# <center>Pitchfork review analysis</center>

The idea behind this analysis is to find if Pitchfork authors have a certain bias towards any genre of music and later see if the review data can help us create a model which can predict album ratings based on the combination of the following two variables:

- **Name of the author**
- **Name of the music genre/-s**

In the process of this analysis I will be also taking a look at the following questions:
- **How average review scores of different genres and artists compare throughout the years?**
- **Which of these are more likely to be labeled "Best New Music"?**
- **Who are the authors that contribute the most?**

The dataset used for this notebook was fully scraped from **www.pitchfork.com** on 11.04.2020 and the script to do so are available here: **[github.com/glbshv/Pitchfork-project](https://github.com/glbshv/Pitchfork-project)**.
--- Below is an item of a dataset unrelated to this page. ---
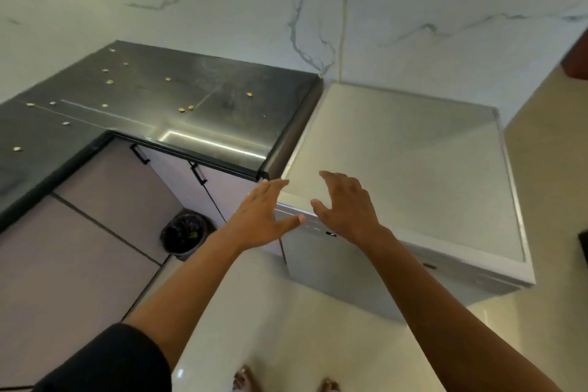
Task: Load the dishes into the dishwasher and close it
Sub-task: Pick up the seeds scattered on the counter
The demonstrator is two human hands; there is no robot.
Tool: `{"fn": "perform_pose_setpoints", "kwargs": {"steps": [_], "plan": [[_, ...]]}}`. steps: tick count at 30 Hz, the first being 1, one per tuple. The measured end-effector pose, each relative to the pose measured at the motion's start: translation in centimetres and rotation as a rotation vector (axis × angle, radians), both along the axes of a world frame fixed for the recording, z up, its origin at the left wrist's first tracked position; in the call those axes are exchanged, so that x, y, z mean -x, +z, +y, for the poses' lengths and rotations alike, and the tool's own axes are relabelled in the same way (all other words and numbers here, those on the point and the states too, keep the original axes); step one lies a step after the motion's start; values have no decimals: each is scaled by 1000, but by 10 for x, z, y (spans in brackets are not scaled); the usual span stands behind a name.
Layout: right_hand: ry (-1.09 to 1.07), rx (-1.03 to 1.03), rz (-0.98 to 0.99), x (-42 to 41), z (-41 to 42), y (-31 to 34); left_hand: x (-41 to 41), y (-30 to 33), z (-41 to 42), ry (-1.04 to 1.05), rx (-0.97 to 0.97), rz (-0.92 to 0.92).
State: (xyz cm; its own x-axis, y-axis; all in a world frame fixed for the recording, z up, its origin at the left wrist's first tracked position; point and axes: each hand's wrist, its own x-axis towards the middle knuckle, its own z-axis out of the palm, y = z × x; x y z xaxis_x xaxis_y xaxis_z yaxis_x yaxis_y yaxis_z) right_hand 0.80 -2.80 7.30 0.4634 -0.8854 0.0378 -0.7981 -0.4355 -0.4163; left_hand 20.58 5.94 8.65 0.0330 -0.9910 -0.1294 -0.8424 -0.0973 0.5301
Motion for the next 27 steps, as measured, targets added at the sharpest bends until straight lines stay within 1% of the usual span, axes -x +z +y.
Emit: {"fn": "perform_pose_setpoints", "kwargs": {"steps": [5, 9, 13, 17, 19, 21, 24, 27], "plan": [[168, -32, -79, -49, 1, 26, -47, 15, 22, 169, 43, 128], [264, -102, -113, -95, 1, 30, -99, 7, 37, 266, 39, 195], [269, -123, -115, -153, -3, 29, -165, -5, 35, 347, 23, 302], [276, -145, -96, -215, -11, 21, -239, -22, 37, 379, -42, 484], [273, -160, -52, -244, -17, 16, -271, -29, 40, 391, -74, 498], [269, -157, -28, -269, -22, 16, -298, -26, 40, 373, -68, 452], [238, -114, -42, -310, -36, 18, -343, -10, 21, 323, -6, 369], [210, -85, -52, -344, -54, 22, -374, 9, -7, 329, 51, 372]]}}
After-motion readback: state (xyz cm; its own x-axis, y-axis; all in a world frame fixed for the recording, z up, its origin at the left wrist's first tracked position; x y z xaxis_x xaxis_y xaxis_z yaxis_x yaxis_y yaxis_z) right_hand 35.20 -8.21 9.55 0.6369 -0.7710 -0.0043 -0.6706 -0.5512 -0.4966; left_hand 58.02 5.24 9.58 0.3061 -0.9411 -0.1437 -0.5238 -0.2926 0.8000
The list of reviews encompasses more than 20 years of work done by Pitchfork authors and contributors. It initially contains 22.367 reviews written and published since the site foundation on **05.01.1999** until **11.04.2020**.

The variables extracted to peform this analysis are the following: 

- **Artist Name** 
- **Album Name**
- **Review Score**
- **Best New Music**
- **Genre**
- **Date Published**
- **Written By** 

They are located at the start of every Pitchfork review page as can be seen from an example of the [**Aphex Twin - Syro**](https://pitchfork.com/reviews/albums/19755-aphex-twin-syro/) review where mentioned variables are framed in red:
![image.png](attachment:image.png)

To complete our task we will need the help of the following libraries:

In [1]:
import pandas as pd #to do data manipulation and table construction
import datetime as dt #to access the date/time format 
from bs4 import BeautifulSoup #to be able to access html content if needed 
import urllib.request #to be able to open web-pages
import seaborn as sb #to visualize the data

Let's import the dataset with scraped pages of Pitchfork and take a look at it's shape and columns:

In [2]:
pitchfork = pd.read_csv('02_Pitchfork_reviews_11042020.csv', encoding='utf-8')
pitchfork.shape

(22367, 8)

The dataset has 22.367 scraped reviews with 8 following columns:

In [3]:
pitchfork.head(20)

Unnamed: 0,Artist Name,Album Name,Review Score,Best New Music,Genre,Date Published,Written By,Review link
0,Laura Marling,Song for Our Daughter,7.6,,Folk/Country,11/04/2020,Owen Myers,http://pitchfork.com/reviews/albums/laura-marl...
1,Sun Araw,Rock Sutra,7.3,,Experimental,11/04/2020,Daniel Felsenthal,http://pitchfork.com/reviews/albums/sun-araw-r...
2,Joni Mitchell,Shine,8.0,,Rock,11/04/2020,Sam Sodomsky,http://pitchfork.com/reviews/albums/joni-mitch...
3,The Strokes,The New Abnormal,5.7,,Rock,10/04/2020,Sam Sodomsky,http://pitchfork.com/reviews/albums/the-stroke...
4,Everything Is Recorded,Friday Forever,6.1,,Electronic,10/04/2020,Aimee Cliff,http://pitchfork.com/reviews/albums/everything...
5,Mosses,T.V. Sun,7.6,,Folk/Country,10/04/2020,Dave Segal,http://pitchfork.com/reviews/albums/mosses-tv-...
6,Ghostie,Self Hate Wraith,7.2,,Rap,10/04/2020,Mano Sundaresan,http://pitchfork.com/reviews/albums/ghostie-se...
7,Nina Simone,Fodder on My Wings,8.3,Best new reissue,Jazz / Pop/R&B,09/04/2020,Sheldon Pearce,http://pitchfork.com/reviews/albums/nina-simon...
8,Sam Hunt,Southside,7.5,,Folk/Country,09/04/2020,Natalie Weiner,http://pitchfork.com/reviews/albums/sam-hunt-s...
9,Phish,Sigma Oasis,6.5,,Rock,09/04/2020,Sam Sodomsky,http://pitchfork.com/reviews/albums/phish-sigm...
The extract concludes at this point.